It wasn’t my turn to go back to town on Friday, but I had bribed Perry Hopkins with $1, and he agreed to night herd. This time, I rode Sad Sarah back to Ellsworth, straight to the O’Sullivan home, and left her tethered to the hitching post, while I once again walked—that’s right, walked—her to the town square.
Fireworks lit up the sky.
“It’s the Fourth of July,” I finally announced.
“Of course,” she said.
“That’s why ..... I let the rest be drowned out by the Roman candles. Texas wounds take a long time to heal, and in 1873 we hadn’t gotten around to recognizing Independence Day again. Not since the late war. That explained why John Mueller was closed that day.
There were pies and cakes, ham and stews, biscuits and cornbread, cookies and peach preserves. There were kegs of beer and bowls of punch and pitchers of lemonade. Everything was free. I served myself a glass of punch, and got one for Estrella, along with a bunch of cookies.
“You may have a beer, Madison,” she told me. “I don’t mind.”
“You must have forgotten our first meeting.. I bit into a cookie.
She laughed. “I don’t think I’ll ever forget that.”
“Wish I could.”
She laughed again. “Look at all the stars in the sky,” she said in wonderment.
I stared at her first, then looked up, and thought about saying— “You shine brighter than any one of them.”—but just couldn’t make my mouth work.
The band played “The Flying Trapeze”, but we didn’t dance. A kid in a navy sailor suit came dashing by, only to stop when he saw me holding all those cookies. He gave me such a piteous look, I gave him two, and then the Kansas brat took off with nary a thank you or a smile.
Estrella laughed again.
The band played “Pop Goes the Weasel” and “Old Rosin the Beau”. We leaned against a hitching rail, and sipped our drinks.
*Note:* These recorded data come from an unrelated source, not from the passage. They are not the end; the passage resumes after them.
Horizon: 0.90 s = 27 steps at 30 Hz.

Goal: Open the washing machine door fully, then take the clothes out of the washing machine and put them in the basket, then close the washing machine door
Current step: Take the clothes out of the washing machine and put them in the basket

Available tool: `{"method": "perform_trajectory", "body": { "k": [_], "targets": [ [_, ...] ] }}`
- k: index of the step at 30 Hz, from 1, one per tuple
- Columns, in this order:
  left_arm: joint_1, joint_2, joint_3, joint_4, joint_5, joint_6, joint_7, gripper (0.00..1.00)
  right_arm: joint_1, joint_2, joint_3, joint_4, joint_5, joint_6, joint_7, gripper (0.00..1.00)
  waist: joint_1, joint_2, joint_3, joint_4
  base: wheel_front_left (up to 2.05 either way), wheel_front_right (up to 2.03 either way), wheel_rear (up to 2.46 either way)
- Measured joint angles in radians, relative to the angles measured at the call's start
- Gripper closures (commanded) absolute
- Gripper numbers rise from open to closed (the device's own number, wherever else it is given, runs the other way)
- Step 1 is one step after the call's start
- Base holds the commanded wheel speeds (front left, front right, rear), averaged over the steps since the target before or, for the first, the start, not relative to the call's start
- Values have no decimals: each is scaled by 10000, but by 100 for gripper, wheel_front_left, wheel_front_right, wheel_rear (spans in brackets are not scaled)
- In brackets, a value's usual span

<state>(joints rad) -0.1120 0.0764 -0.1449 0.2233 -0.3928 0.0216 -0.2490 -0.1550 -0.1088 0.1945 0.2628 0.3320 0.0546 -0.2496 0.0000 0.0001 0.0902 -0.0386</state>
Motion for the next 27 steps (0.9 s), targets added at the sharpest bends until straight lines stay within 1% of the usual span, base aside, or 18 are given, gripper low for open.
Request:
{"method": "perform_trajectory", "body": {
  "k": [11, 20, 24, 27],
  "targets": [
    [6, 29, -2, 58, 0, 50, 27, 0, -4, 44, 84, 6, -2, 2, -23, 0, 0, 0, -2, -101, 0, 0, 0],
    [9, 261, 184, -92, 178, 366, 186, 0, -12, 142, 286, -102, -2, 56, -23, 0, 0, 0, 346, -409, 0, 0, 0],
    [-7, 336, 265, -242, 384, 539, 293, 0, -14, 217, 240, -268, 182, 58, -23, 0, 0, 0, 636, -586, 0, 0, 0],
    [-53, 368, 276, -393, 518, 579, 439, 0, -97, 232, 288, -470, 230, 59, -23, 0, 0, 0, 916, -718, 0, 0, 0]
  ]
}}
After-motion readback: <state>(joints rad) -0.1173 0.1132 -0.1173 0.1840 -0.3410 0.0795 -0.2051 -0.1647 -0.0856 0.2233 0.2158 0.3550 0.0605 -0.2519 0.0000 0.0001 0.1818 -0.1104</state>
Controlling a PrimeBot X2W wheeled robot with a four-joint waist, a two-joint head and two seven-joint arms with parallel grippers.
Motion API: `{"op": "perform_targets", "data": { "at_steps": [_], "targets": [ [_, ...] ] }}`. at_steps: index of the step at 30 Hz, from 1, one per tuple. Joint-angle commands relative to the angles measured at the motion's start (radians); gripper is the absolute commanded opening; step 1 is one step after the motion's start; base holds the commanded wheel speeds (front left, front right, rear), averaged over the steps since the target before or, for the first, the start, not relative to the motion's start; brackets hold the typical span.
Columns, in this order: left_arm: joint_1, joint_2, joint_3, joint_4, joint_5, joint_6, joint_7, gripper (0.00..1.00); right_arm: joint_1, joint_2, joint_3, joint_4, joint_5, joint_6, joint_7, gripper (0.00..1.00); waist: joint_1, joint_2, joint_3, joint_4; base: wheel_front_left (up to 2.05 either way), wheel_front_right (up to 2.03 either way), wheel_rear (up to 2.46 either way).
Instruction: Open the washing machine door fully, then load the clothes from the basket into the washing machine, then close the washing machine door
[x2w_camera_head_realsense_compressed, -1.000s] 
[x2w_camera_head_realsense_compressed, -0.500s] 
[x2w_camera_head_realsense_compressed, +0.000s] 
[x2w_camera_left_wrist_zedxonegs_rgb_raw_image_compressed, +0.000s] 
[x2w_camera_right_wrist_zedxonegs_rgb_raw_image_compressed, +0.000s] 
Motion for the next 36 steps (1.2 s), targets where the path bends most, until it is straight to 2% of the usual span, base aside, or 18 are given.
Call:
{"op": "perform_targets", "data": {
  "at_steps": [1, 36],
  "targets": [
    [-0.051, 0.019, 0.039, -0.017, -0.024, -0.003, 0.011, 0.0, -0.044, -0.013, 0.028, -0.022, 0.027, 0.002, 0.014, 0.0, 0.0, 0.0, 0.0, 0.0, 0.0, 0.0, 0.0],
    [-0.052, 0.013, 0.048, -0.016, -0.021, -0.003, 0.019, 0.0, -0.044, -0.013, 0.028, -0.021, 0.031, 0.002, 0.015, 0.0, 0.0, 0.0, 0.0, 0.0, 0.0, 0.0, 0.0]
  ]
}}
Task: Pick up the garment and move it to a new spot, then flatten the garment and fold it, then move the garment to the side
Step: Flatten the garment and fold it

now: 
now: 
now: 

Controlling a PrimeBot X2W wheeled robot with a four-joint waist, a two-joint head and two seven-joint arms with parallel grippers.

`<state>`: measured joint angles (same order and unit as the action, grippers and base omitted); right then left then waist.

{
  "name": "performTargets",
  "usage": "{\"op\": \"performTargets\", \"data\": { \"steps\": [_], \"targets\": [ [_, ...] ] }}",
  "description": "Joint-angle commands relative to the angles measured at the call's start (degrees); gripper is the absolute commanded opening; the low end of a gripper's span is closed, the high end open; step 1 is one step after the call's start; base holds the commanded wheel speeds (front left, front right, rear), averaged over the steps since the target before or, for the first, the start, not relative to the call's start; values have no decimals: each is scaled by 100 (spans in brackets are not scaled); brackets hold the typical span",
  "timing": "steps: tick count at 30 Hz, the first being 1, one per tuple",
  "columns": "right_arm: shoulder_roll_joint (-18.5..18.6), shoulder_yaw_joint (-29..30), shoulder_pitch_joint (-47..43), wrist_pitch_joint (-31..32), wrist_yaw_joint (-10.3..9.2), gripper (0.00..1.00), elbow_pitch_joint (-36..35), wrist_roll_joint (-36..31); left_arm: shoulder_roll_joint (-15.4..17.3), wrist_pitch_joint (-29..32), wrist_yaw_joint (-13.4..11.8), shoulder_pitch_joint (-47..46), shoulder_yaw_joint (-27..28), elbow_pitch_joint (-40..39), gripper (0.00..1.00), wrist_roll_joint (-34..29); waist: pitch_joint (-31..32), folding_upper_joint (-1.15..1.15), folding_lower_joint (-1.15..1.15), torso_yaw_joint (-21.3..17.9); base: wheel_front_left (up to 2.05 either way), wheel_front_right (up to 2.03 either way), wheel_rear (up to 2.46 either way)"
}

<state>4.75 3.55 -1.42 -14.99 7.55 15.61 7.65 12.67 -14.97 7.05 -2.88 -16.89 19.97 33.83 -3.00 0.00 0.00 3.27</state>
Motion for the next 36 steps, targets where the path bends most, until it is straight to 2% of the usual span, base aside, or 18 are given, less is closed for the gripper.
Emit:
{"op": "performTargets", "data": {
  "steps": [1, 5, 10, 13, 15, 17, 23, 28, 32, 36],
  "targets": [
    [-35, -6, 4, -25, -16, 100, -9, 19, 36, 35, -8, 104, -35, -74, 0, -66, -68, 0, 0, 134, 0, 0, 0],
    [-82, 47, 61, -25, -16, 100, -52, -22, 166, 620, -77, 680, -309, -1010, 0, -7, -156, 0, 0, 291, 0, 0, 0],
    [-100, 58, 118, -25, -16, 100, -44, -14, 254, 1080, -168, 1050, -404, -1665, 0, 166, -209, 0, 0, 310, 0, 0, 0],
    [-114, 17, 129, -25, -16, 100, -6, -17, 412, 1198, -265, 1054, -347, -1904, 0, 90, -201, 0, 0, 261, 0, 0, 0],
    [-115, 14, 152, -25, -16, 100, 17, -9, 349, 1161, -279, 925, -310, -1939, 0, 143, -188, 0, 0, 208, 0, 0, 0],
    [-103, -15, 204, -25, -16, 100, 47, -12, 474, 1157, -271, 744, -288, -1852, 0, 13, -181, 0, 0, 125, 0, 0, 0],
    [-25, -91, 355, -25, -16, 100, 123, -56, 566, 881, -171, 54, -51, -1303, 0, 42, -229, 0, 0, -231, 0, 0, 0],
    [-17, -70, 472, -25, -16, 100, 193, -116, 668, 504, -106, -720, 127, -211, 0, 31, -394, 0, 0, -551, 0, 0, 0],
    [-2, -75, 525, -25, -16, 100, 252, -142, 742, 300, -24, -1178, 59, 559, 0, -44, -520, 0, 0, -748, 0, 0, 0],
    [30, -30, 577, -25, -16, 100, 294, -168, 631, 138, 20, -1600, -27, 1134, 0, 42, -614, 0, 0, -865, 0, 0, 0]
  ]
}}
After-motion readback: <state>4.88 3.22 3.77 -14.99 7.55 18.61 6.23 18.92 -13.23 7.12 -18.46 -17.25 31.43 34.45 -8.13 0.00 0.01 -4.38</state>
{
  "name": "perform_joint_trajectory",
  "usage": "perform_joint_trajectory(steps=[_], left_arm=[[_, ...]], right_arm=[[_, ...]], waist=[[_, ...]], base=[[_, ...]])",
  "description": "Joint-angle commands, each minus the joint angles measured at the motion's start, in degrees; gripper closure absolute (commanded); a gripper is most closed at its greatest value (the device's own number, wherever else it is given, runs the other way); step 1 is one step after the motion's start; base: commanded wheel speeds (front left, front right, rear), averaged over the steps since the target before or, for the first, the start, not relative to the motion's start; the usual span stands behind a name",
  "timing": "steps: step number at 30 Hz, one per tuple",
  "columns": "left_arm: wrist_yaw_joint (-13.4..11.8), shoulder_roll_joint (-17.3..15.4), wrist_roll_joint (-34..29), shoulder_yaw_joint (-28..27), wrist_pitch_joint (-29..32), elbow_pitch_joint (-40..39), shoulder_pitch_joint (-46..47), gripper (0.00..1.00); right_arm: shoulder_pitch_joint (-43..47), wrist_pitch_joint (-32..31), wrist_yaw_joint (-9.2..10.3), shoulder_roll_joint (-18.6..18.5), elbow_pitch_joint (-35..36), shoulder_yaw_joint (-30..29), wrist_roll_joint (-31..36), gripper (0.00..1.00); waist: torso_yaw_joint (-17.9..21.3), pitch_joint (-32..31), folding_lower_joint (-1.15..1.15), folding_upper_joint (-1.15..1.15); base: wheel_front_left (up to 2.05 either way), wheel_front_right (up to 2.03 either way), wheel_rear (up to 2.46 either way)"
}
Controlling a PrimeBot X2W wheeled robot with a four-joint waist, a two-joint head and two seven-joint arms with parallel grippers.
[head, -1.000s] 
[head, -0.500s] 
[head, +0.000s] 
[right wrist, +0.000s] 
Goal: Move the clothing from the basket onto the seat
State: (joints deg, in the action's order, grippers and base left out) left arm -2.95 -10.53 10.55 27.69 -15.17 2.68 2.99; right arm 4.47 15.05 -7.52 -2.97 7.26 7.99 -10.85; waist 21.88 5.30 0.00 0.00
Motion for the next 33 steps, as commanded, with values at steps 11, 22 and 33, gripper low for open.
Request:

A fellow in a blue suit and straw hat walked by, escorting a big woman in an ill-fitting dress. They stepped through an opening toward the dance floor—not really a floor, mind you, but the street—then the fellow stopped, and whirled suddenly.
“McBride, isn’t it?” Harry Pestana, the lawyer, said in that Yankee voice of his.
“MacRae,” I corrected. “Madison MacRae.”
He tipped his hat at Estrella. “I don’t believe I’ve had the pleasure, miss.. Behind him, the fat woman gave Pestana the most murderous look I’d seen in some time.
“Estrella O’Sullivan,” she told him.
“Ah.. He dismissed her, like she was dirt with a name like that, Mexican and Irish, and I felt my temper rising. “Has that Mennonite from Holyrood been in your cow camp, McBride?” he asked.
“He came through the other day,” I said, though I didn’t care much for Pestana asking me in front of Estrella. “We didn’t offer him any coffee, though.”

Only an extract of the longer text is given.